O resultado ficou abaixo da expectativa de economistas apontada em pesquisa da Reuters que previa criação líquida de 230.000 vagas.
Ao todo, foram contabilizadas 2.268.655 contratações com carteira assinada e 2.182.767 demissões no mês.
O saldo de abril foi o mais baixo desde o início deste ano. No acumulado de 2026 até o momento, o Brasil soma quase 700 mil postos de trabalho criados.
Em relação ao rendimento médio dos trabalhadores brasileiros, houve praticamente estabilidade em relação a março deste ano.
Em abril, o salário médio ficou em R$ 2.386,56, alta de 0,7% em relação ao mês anterior. Já em comparação com abril do ano passado, a alta foi de 1,8%.

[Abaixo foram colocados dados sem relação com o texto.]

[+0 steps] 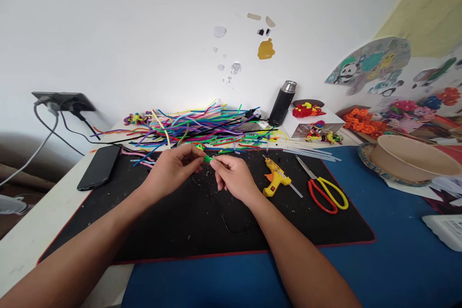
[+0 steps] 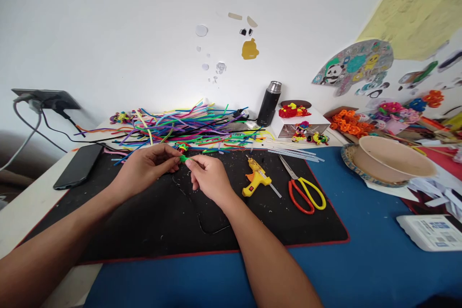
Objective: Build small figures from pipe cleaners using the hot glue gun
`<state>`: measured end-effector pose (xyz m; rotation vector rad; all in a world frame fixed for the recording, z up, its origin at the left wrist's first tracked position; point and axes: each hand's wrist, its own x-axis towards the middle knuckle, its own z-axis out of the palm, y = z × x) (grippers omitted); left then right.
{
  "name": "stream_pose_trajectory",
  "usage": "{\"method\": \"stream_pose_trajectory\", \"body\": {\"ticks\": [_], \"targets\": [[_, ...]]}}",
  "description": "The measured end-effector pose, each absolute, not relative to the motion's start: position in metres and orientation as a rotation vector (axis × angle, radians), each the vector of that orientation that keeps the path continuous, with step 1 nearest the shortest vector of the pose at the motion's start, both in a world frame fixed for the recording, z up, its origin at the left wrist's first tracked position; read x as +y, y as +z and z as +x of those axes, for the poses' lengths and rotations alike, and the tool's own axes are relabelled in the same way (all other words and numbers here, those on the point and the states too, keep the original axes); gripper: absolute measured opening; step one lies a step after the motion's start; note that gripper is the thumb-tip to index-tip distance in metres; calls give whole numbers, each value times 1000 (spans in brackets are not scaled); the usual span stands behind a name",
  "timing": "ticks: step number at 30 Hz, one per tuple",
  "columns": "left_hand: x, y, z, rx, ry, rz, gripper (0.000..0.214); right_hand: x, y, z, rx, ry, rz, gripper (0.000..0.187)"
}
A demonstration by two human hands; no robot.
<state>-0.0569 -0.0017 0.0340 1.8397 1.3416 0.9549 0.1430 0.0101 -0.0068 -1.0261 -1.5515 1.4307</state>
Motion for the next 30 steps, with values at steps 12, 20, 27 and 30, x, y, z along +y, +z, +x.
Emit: {"method": "stream_pose_trajectory", "body": {"ticks": [12,20,27,30], "targets": [[1,49,-72,1344,622,2493,27,6,1,145,-1928,1125,-1145,28],[-12,57,-66,1353,48,2714,32,5,-8,140,-2236,790,-1087,22],[-6,53,-69,1319,674,2171,24,5,-2,144,-2009,969,-1121,25],[1,46,-68,1224,880,1709,33,4,1,146,-1882,1067,-1092,25]]}}
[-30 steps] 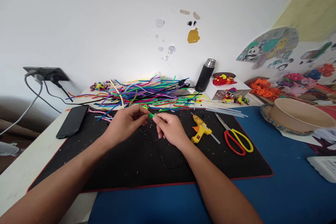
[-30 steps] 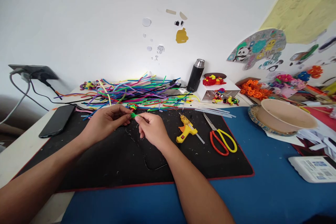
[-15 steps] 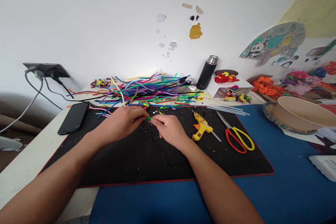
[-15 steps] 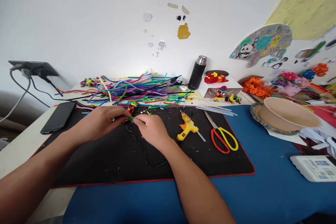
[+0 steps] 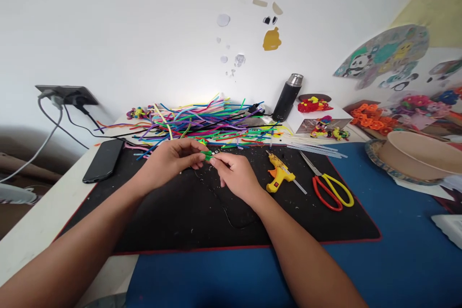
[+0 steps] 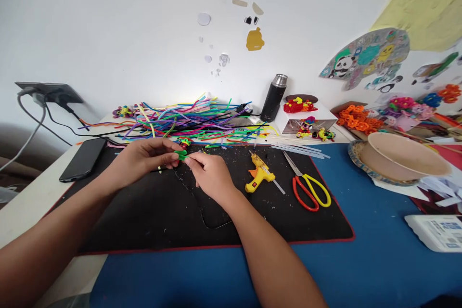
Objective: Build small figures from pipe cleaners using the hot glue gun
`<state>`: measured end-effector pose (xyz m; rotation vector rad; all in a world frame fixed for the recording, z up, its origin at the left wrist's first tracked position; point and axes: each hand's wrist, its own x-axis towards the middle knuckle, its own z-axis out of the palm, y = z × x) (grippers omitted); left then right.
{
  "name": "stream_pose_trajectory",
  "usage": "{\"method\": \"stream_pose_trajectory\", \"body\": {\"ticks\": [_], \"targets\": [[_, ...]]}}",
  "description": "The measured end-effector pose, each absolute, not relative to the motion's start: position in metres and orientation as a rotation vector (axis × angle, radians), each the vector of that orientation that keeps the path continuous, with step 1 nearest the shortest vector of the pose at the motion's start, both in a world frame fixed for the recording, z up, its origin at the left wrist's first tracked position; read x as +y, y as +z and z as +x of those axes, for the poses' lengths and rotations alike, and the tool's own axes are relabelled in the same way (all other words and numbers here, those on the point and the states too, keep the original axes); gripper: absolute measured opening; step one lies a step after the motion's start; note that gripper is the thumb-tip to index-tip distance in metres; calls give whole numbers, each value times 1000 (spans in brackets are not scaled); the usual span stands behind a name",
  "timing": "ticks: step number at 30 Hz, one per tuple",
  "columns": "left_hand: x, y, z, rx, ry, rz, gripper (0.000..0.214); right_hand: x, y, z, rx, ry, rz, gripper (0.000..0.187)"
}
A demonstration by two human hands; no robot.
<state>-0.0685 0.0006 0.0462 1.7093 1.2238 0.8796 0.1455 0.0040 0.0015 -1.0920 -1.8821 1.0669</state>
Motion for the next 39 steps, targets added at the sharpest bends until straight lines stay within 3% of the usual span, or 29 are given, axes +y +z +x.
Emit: {"method": "stream_pose_trajectory", "body": {"ticks": [8,17,26,32,39], "targets": [[3,30,-52,1091,1086,1304,37,3,2,145,-1806,1107,-1080,26],[-1,38,-58,1245,972,1649,37,1,5,144,-1903,1035,-1091,27],[-6,48,-66,1330,475,2576,27,1,-3,138,-2212,729,-1133,24],[-7,47,-59,1256,-31,2675,24,2,-17,134,-2489,559,-1133,23],[3,35,-63,1280,674,2326,22,3,-8,139,-2246,625,-1126,23]]}}
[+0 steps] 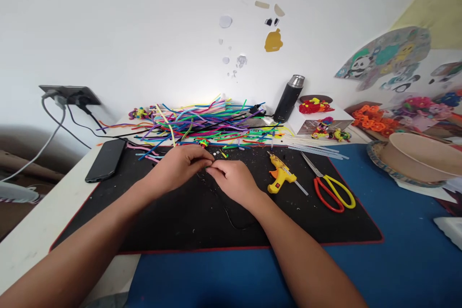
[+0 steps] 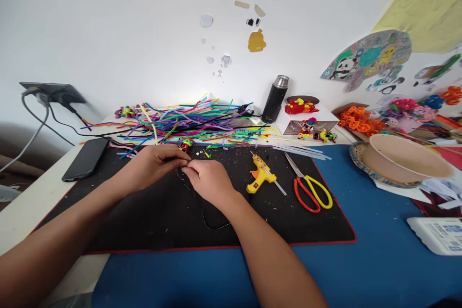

Entre os chamados grupos de atividade econômica, os setores de comércio e agropecuária registraram déficit, ou seja, mais demissões que admissões. Por outro lado, o setor de serviços criou quase 70 mil empregos em abril.
Dentro dos setores que perderam postos de trabalho, alguns subgrupos específicos tiveram maior destaque negativo. Entre eles estão o comércio varejista de vestuário (que perdeu 32 mil vagas) e de calçados (com déficit de 11 mil empregos).
O MTE atribuiu o desempenho desses setores ao endividamento das famílias e à alta taxa de juros da economia brasileira. Segundo a pasta, a população está priorizando a compra de bens essenciais.
“Estamos vendo uma estabilidade no ritmo de supermercados, por exemplo, o que indica que as pessoas querem comprar o essencial nesse momento por já estarem bastante endividadas”, disse a subsecretária de Estatísticas e Estudos do Trabalho do MTE, Paula Montagner.
“Em abril, muitas pessoas ainda estão com as dívidas de início de ano, como material escolar e outras, o que pesa no consumo varejista. Essa pode ser uma das explicações para os resultados de abril”, completou a subsecretária Montagner.
O ministro do Trabalho, Luiz Marinho, afirmou que, embora o resultado de abril tenha sido pior que o dos outros meses deste ano, não há “motivo para desespero”, pois a economia e a geração de empregos seguem num patamar de “crescimento”, que está “contido nesse momento”.
“Pontos que ficamos atentos nos números do emprego são, por exemplo, indústria e consumo de energia. Ambos seguem com saldo positivo, o que indica que a economia segue crescendo. Mas, não há dúvidas de que as taxas de juro altas atrapalham o potencial da economia brasileira”, disse o ministro.
Marinho afirmou que a expectativa do governo é que o ano de 2026 termine com a criação de, ao menos, 1 milhão de empregos no Brasil.